■ THE RECORDS:
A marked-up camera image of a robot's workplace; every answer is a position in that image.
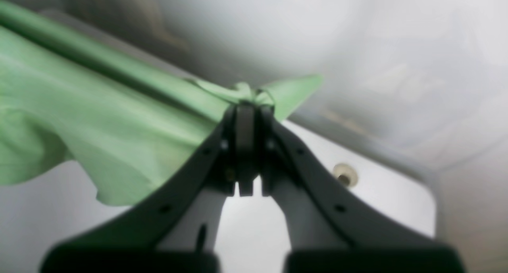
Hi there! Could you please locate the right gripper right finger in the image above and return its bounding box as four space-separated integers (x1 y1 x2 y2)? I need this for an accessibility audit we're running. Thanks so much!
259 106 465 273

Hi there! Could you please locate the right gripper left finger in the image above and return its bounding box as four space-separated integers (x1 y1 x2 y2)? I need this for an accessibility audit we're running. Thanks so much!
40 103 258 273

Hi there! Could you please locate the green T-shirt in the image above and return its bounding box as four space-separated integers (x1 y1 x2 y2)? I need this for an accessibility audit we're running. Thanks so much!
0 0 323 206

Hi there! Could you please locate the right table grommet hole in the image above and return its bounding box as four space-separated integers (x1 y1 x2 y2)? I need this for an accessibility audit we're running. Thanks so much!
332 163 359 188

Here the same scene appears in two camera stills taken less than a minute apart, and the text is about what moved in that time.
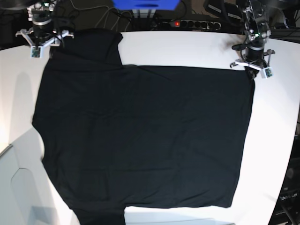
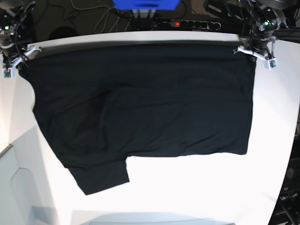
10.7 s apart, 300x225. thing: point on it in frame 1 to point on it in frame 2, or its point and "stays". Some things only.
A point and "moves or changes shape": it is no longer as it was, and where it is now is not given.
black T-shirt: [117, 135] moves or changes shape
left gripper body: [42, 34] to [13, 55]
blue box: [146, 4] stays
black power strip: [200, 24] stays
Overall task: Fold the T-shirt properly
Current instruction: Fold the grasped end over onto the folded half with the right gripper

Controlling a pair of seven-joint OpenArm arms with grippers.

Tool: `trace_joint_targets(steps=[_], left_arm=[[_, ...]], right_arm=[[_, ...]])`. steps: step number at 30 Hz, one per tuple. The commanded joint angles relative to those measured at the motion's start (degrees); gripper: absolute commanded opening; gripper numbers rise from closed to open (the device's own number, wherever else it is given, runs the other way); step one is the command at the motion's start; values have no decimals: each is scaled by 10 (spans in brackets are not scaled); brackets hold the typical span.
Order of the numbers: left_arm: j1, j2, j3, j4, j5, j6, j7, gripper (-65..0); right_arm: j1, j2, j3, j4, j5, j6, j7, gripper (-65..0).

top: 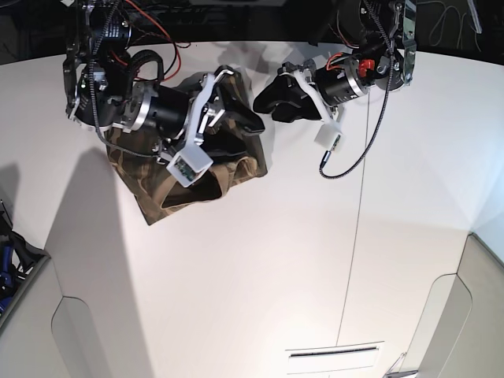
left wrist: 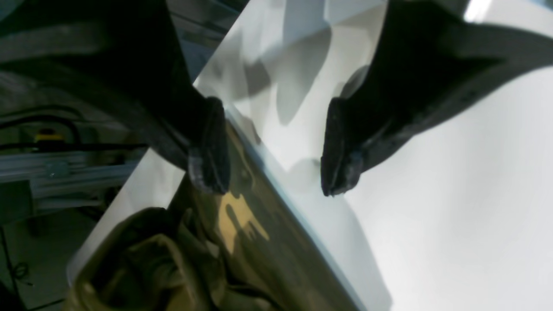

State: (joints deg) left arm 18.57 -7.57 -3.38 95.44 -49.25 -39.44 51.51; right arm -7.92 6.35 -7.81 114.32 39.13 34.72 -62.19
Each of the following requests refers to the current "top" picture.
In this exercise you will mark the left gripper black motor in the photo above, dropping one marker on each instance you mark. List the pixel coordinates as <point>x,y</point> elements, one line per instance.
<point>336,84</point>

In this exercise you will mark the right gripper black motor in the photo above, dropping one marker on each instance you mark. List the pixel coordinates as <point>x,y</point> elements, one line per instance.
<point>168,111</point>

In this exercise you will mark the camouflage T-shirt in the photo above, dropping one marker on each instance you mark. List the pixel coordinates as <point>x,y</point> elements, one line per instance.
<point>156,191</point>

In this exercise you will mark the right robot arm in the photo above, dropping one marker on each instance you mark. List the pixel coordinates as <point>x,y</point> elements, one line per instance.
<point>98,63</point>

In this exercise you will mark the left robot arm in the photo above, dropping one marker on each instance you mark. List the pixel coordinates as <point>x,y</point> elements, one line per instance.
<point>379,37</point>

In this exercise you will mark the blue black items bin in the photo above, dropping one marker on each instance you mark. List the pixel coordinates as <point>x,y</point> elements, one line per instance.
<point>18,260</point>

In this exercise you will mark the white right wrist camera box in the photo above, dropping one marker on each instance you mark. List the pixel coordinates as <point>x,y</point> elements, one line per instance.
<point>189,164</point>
---
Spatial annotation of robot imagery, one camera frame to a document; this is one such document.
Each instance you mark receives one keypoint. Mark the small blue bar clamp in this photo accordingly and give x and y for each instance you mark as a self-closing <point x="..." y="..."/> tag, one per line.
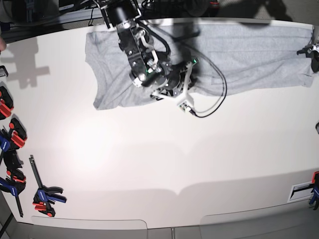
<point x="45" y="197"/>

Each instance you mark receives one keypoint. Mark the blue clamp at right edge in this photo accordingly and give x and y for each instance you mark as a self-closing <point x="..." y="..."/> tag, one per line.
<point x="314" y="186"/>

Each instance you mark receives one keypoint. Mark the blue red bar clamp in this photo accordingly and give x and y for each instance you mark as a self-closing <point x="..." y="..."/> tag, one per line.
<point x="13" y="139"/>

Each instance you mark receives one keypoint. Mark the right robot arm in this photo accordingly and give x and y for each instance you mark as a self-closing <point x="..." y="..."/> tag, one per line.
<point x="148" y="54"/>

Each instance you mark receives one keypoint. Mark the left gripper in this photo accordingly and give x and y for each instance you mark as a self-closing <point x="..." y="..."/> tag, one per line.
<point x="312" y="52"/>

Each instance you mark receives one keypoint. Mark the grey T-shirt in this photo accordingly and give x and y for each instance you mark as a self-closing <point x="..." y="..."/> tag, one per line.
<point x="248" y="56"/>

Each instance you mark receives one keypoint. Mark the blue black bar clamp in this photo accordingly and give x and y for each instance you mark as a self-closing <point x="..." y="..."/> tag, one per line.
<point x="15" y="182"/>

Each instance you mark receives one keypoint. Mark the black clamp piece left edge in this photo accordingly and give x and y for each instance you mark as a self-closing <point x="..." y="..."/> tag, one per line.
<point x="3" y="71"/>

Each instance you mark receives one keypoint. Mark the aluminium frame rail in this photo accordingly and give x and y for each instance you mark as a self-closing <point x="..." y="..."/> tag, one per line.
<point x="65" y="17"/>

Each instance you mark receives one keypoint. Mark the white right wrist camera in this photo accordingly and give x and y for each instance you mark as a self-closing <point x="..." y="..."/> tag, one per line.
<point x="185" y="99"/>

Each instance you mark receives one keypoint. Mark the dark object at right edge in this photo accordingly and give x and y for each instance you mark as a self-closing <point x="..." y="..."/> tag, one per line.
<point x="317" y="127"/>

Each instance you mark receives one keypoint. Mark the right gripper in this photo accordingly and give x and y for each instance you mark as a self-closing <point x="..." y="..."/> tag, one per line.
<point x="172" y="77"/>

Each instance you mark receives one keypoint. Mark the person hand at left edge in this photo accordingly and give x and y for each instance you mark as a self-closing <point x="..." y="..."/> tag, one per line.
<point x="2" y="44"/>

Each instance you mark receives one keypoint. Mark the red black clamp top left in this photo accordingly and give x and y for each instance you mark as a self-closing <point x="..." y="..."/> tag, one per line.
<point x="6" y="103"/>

■ EXERCISE BRIEF: Write out, from the lines above, only those from the line with "left gripper body: [42, 34] to [13, 55]" to the line with "Controlling a pair", exactly as given, including the first and the last.

■ TASK OUTPUT:
left gripper body: [42, 34] to [13, 55]
blue box: [146, 4] stays
black power strip: [200, 24] stays
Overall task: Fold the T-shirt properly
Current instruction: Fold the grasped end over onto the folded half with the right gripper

Controlling a pair of seven-joint OpenArm arms with grippers.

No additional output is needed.